PROVIDED RECORDS:
╭──

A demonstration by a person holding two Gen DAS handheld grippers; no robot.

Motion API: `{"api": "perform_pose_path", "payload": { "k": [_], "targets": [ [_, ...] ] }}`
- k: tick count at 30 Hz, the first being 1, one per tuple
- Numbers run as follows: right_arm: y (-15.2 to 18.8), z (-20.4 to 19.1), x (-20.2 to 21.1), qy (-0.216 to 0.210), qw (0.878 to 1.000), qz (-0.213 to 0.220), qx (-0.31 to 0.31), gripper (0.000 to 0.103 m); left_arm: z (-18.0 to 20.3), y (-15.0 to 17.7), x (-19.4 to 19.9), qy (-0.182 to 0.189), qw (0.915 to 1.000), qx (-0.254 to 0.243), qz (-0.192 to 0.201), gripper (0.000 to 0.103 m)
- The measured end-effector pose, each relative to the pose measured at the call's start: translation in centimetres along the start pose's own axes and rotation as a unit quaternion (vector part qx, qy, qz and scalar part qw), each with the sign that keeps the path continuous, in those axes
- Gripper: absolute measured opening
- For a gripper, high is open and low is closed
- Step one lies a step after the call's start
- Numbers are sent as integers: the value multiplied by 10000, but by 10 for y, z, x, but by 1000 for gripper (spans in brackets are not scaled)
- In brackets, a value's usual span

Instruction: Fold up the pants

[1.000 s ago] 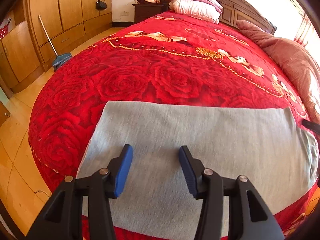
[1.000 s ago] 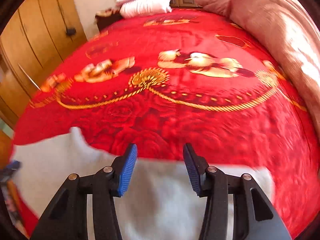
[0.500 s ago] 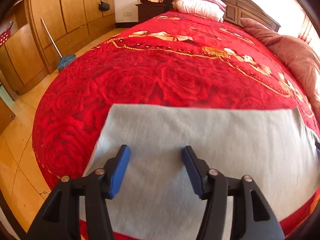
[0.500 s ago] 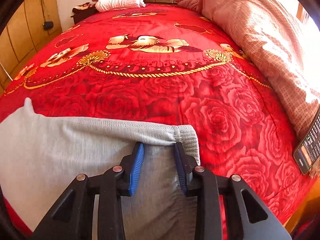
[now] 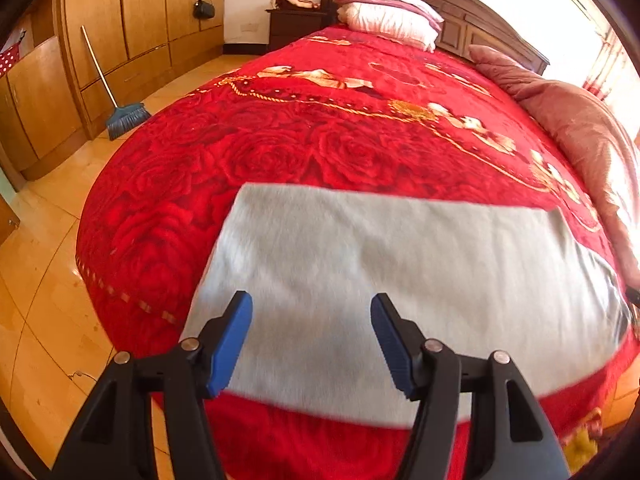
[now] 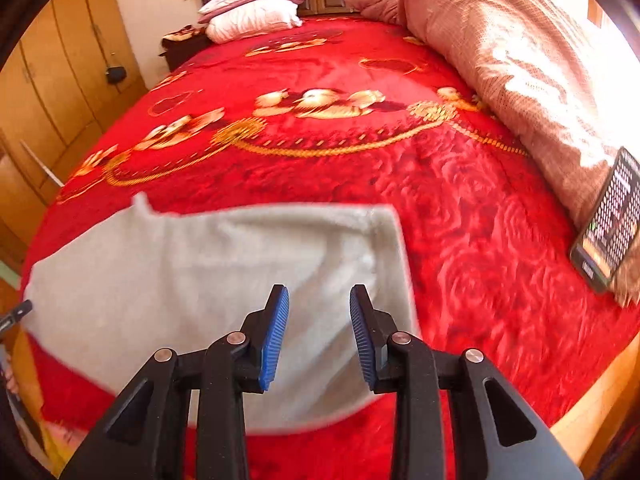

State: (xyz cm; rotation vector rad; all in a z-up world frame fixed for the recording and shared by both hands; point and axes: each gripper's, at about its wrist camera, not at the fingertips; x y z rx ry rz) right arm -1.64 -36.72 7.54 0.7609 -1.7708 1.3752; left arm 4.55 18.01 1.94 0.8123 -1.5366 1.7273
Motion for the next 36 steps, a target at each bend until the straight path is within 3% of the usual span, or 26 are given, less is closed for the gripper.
{"api": "perform_pose_path", "payload": {
  "k": [4,8,11,16,24,29,36],
  "targets": [
    [27,-13,2,-26,9998,-164,134,33,-1,16,1,37,10000,-42,-77,65],
    [53,-7,-27,194,9980,-591,140,33,-10,30,-16,-219,9992,-18,-331,67],
    [59,5,-26,-42,9988,-472,-143,34,-22,37,-18,-294,9986,121,-417,67],
    [59,-4,-11,207,9985,-500,-77,34,-44,49,1,-542,9976,315,-303,67],
    [57,-86,10,-425,9967,-432,547,34,-69,57,22,-205,9969,757,67,66],
    [55,-148,-4,-747,9893,-583,1110,34,-71,43,16,94,9957,876,286,67],
    [65,-191,-31,-889,9814,-859,1466,34,-78,35,-2,248,9942,1012,268,66]
  ]
}}
Point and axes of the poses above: each gripper's, at about its wrist camera, not at the fingertips, and x roughly against the way its jaws point, z to its right, y to its underside, and after that the axes turned 1 degree about z, right-handed
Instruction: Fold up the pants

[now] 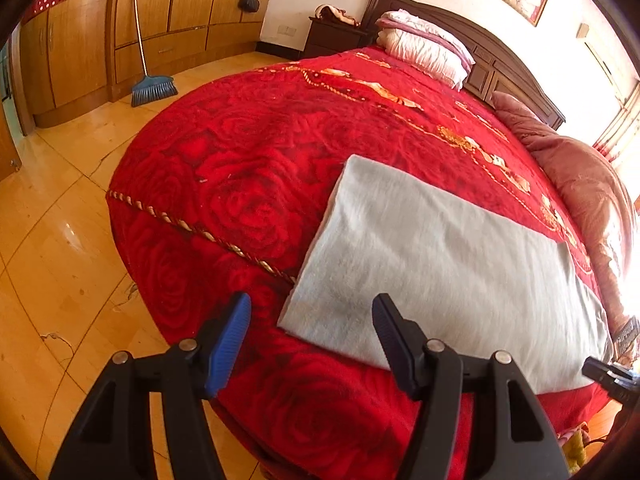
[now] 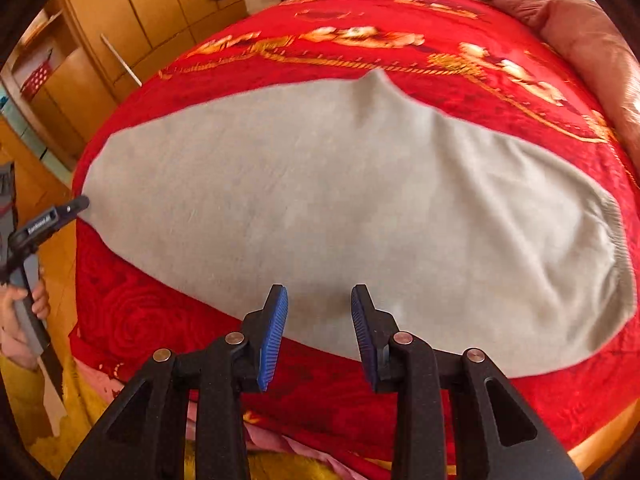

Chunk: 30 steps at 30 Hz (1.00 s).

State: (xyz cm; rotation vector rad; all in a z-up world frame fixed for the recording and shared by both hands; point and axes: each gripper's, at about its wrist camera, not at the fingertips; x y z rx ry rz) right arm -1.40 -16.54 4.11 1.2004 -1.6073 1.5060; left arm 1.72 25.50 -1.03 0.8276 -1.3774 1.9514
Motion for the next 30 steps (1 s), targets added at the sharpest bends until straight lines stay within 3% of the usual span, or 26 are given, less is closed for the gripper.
{"api": "perform_pose_path", "payload": {
  "k": [8,11,15,21,30],
  "targets": [
    [3,9,-13,-156,9996,-69,-246,40,-2,8,-15,291,9993,210,-105,66],
    [3,9,-15,-199,9995,-31,-251,45,-3,9,-15,488,9983,322,-82,44],
    [5,1,-15,-133,9999,12,-97,53,0,12,0,242,9995,167,85,15],
    [8,-12,-18,92,9996,32,246,61,-4,18,17,454,9987,197,142,14],
    [9,-10,-17,0,9998,71,173,62,7,7,6,35,9996,-198,191,15]
  ]
}}
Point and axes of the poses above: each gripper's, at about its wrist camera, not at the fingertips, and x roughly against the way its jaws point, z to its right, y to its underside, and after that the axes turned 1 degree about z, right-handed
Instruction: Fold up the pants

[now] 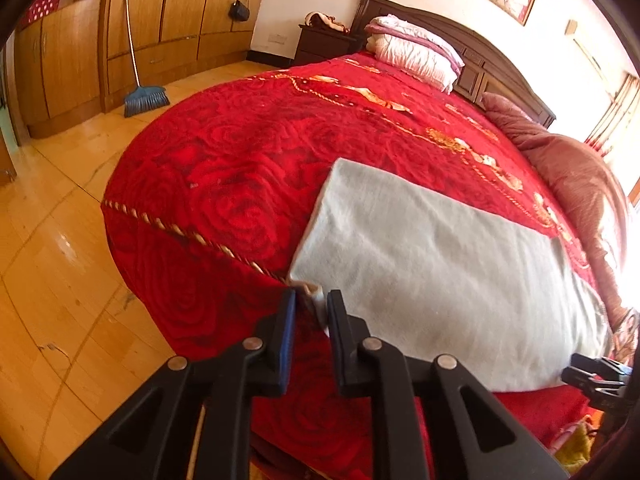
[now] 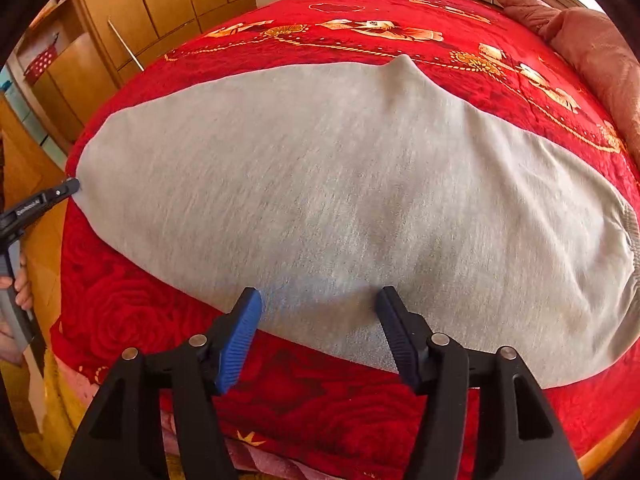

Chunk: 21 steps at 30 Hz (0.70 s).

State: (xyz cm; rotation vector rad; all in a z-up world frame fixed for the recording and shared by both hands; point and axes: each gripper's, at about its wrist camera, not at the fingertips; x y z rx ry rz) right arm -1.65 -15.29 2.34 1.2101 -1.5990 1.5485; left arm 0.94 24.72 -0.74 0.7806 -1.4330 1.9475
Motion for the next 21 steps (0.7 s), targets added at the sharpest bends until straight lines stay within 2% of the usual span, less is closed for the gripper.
{"api": "perform_pose_path", "payload": {
  "k": [2,5,7,13,20,21],
  "targets": [
    [0,1,0,-47,10000,12,-49,62,0,-2,0,-33,10000,-65,45,15],
    [0,2,0,-61,10000,25,-64,62,1,-5,3,-193,9992,-240,258,24],
    [0,1,0,-45,10000,30,-45,62,-2,-6,-2,-190,9992,-245,257,27],
    [0,1,0,-36,10000,44,-23,62,-17,2,-18,314,9991,269,-49,27],
    [0,-1,0,-15,10000,30,-12,63,-28,9,-23,582,9953,752,-168,27],
    [-1,-1,0,-23,10000,28,-27,63,-28,9,-23,617,9949,779,-180,19]
  ]
}}
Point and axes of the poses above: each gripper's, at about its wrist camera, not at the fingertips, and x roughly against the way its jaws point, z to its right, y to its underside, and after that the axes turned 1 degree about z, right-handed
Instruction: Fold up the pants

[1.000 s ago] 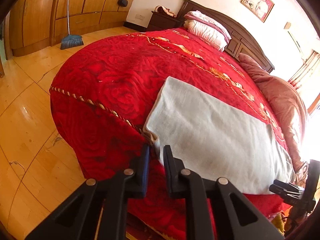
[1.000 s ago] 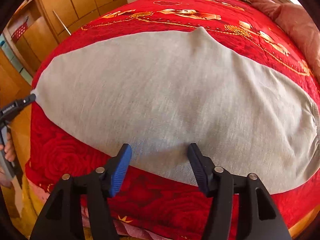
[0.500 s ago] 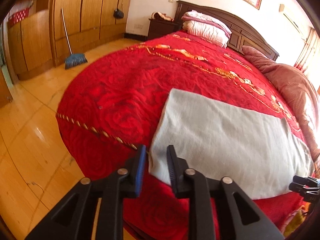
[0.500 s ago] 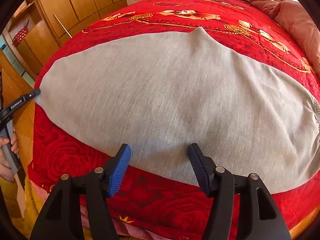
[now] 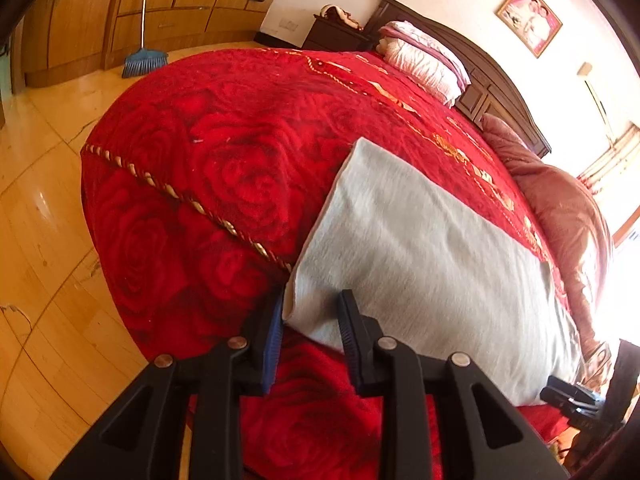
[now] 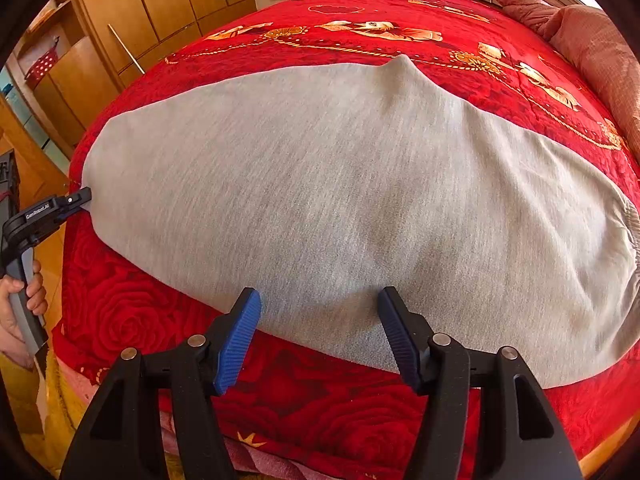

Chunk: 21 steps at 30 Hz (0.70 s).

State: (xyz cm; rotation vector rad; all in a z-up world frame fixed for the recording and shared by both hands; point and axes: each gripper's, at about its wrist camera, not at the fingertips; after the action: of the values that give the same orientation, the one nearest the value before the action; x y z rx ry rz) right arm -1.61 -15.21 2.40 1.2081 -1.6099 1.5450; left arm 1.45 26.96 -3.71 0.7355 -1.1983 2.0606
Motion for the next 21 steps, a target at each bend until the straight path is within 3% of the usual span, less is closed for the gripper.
{"api": "perform_pose_path", "payload": {
  "k": [3,12,21],
  "targets": [
    [-1,4,3,-100,9998,24,-146,63,3,-2,8,88,10000,-14,29,7],
    [3,12,16,-278,9985,134,-442,63,44,-16,63,402,9971,-433,481,6],
    [6,24,39,-245,9973,407,-558,63,140,-20,77,944,9858,-1327,404,6]
  ]
}}
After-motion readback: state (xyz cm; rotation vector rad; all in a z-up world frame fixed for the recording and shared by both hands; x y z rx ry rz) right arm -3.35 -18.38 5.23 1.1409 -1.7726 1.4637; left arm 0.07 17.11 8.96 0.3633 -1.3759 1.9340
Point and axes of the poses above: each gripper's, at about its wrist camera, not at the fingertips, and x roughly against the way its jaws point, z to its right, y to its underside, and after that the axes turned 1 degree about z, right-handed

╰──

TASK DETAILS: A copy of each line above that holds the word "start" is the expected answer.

EXERCISE RESULT:
- The measured end-effector pose, each relative to the pose measured at the call's start: translation in centimetres along the start pose's own axes and rotation as a unit quaternion (vector part qx, qy, qz and scalar part qw), each with the sign that keeps the path continuous, in those axes
- Step one lies a step after the call's start

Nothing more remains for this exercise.